The name Boutinot may not be immediately familiar, but you will undoubtedly have drunk a wine made by this significant importer, distributor and producer. The company was started by Paul Boutinot over 40 years ago, and although he sold up in 2013 (partly to concentrate on his estate, Waterkloof, in South Africa) the company continued in his name.

Boutinot now exclusively imports and represent the wines of over 200 producers, with a portfolio of 1700 wines. It operates in 50 countries and employs over 200 staff, with an annual turnover of around £175 million. But Boutinot today is also a substantial vineyard-owning and wine-making business. They have vineyards in France, South Africa, England and New Zealand.

They say their love affair with the Southern Rhône spans thirty years of making wine in the region. In 2010 they purchased a winery and vineyards above the village of Cairanne. Cairanne is one of the Rhône Villages ‘Crus’, and Domaine Boutinot farms seven separate vineyards planted with classic southern Rhône grape varieties.

They also work alongside neighbouring winegrowers to revive traditional grape varieties such as Cinsault and Counoise, the wines made in a very traditional way with fermentation by natural yeasts and maturation in mostly large French oak barrels and vats.
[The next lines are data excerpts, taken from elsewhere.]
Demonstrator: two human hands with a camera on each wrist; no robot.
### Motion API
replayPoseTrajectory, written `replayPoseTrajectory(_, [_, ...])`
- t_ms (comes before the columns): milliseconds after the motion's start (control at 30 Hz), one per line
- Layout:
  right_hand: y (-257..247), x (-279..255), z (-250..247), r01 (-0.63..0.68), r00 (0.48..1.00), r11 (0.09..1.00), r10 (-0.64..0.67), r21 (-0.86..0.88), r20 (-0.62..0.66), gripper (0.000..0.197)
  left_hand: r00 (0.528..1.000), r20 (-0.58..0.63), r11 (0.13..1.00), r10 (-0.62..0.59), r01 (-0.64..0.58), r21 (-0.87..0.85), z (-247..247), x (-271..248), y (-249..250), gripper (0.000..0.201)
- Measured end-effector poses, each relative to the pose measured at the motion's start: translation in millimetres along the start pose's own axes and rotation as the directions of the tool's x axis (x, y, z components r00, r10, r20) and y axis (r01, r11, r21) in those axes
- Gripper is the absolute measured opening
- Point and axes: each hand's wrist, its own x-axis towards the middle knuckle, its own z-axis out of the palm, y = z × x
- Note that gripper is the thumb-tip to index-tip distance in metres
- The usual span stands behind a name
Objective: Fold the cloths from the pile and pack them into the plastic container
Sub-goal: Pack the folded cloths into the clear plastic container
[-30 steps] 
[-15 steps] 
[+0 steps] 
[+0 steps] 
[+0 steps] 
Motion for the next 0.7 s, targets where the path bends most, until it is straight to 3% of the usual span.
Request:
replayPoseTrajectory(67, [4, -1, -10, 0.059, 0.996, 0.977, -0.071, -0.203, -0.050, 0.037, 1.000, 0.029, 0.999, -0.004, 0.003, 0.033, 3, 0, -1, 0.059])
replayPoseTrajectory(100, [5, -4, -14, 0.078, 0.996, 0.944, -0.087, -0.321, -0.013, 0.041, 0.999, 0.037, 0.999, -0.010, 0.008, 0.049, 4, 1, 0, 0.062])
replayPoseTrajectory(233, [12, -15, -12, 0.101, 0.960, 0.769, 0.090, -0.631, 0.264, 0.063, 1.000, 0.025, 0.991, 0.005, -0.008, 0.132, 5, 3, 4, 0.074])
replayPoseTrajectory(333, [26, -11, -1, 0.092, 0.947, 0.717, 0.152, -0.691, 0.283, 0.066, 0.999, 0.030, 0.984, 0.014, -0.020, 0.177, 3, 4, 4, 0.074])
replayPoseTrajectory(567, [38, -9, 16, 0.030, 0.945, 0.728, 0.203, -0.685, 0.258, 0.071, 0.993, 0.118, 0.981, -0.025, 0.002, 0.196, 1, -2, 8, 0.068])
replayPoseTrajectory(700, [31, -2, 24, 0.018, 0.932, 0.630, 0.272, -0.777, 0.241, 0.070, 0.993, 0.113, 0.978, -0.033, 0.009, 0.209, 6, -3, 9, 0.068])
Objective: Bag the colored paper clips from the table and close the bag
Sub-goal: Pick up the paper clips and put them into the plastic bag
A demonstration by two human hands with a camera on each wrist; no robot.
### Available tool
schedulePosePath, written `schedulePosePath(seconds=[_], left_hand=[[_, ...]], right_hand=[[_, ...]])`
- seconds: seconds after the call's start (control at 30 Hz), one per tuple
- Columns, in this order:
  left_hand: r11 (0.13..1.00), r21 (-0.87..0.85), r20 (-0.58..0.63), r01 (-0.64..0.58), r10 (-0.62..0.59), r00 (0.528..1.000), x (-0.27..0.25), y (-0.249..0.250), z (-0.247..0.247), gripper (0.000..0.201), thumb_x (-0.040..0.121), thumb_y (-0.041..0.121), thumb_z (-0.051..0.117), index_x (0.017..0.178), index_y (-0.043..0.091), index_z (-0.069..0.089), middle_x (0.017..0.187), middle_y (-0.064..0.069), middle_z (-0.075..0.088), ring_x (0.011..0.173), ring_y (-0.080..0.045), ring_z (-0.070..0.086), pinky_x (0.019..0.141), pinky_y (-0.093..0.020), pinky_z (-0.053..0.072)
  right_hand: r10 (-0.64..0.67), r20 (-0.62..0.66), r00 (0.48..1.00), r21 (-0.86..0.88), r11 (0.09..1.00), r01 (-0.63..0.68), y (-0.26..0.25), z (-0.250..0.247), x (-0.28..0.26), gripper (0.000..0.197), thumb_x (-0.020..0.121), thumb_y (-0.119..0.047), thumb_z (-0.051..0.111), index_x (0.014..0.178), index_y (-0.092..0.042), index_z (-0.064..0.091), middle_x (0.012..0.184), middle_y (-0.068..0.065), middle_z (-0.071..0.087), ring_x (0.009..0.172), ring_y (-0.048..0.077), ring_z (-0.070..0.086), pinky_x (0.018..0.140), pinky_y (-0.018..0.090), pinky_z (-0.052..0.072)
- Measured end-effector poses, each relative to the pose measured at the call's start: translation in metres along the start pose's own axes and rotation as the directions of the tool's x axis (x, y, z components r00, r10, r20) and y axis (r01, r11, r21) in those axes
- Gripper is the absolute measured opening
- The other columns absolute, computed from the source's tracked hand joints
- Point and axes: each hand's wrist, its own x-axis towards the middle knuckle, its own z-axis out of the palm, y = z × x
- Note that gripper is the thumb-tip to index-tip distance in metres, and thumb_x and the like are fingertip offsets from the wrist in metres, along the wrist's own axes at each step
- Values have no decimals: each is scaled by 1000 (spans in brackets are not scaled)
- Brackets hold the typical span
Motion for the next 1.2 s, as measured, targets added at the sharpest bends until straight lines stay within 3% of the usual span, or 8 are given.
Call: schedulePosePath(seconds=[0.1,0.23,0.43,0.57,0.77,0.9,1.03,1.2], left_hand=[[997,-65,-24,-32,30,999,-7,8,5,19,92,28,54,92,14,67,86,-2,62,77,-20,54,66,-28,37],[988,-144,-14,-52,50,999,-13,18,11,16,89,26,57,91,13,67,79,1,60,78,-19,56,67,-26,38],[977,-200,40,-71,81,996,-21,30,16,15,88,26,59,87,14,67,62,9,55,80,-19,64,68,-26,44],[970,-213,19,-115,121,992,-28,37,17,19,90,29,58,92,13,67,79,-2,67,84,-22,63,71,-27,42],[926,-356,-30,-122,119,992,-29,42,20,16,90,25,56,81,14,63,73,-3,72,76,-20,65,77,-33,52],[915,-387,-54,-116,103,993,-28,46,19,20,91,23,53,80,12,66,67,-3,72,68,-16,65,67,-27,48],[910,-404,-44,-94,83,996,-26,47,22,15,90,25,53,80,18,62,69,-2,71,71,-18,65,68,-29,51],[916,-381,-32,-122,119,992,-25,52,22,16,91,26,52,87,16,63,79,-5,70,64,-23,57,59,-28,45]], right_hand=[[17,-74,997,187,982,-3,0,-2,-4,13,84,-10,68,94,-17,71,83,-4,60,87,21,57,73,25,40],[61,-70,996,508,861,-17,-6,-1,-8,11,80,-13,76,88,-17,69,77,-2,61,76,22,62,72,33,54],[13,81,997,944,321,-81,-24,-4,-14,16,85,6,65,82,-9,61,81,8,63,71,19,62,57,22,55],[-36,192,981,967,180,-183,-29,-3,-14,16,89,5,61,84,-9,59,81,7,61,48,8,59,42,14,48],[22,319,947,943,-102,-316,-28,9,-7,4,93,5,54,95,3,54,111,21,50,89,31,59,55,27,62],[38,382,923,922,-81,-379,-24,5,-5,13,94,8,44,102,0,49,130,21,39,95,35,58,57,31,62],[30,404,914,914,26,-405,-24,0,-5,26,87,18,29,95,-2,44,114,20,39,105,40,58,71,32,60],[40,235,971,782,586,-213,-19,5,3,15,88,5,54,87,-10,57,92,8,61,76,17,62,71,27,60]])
I tasted two impressive wines from Domaine Boutinot’s Cairanne property, both the white and red wines very traditional blends for the region.

The Wines

(2024) The blend here is Grenache Blanc, with Roussanne and Clairette, the wine fermented in 300 and 400 litre oak barrels, new and older wood, where it ages for six months before bottling. Nutty, creamy and chalky on the nose, it's a delicate but quite intense aroma, followed by a similarly yin and yang palate: there's no shortage of lightly toasty vanilla notes, and the fruit is ripe and mouth-filling, and yet this 13% alcohol wine has a lightness and finesse about it too.
(2024) From chalky-clay soils and low-yielding old vines, 'Les Six' in question are Grenache, Syrah and Mourvèdre, with smaller components of Cinsault, Counoise and Carignan. It was fermented in large 6,000 litre, conical oak vats with natural yeasts and matured in vat for 10 months. It's an alluring and powerful wine, combining deep spice, blueberry and plum aromas with floral highlights and a glimpse of smoky bacon rind. Sweet and mouth-filling with 14.5% alcohol, there's a chewy robustness, firm and liquoricy tannins and good balancing acidity. Lovely, large-scaled stuff.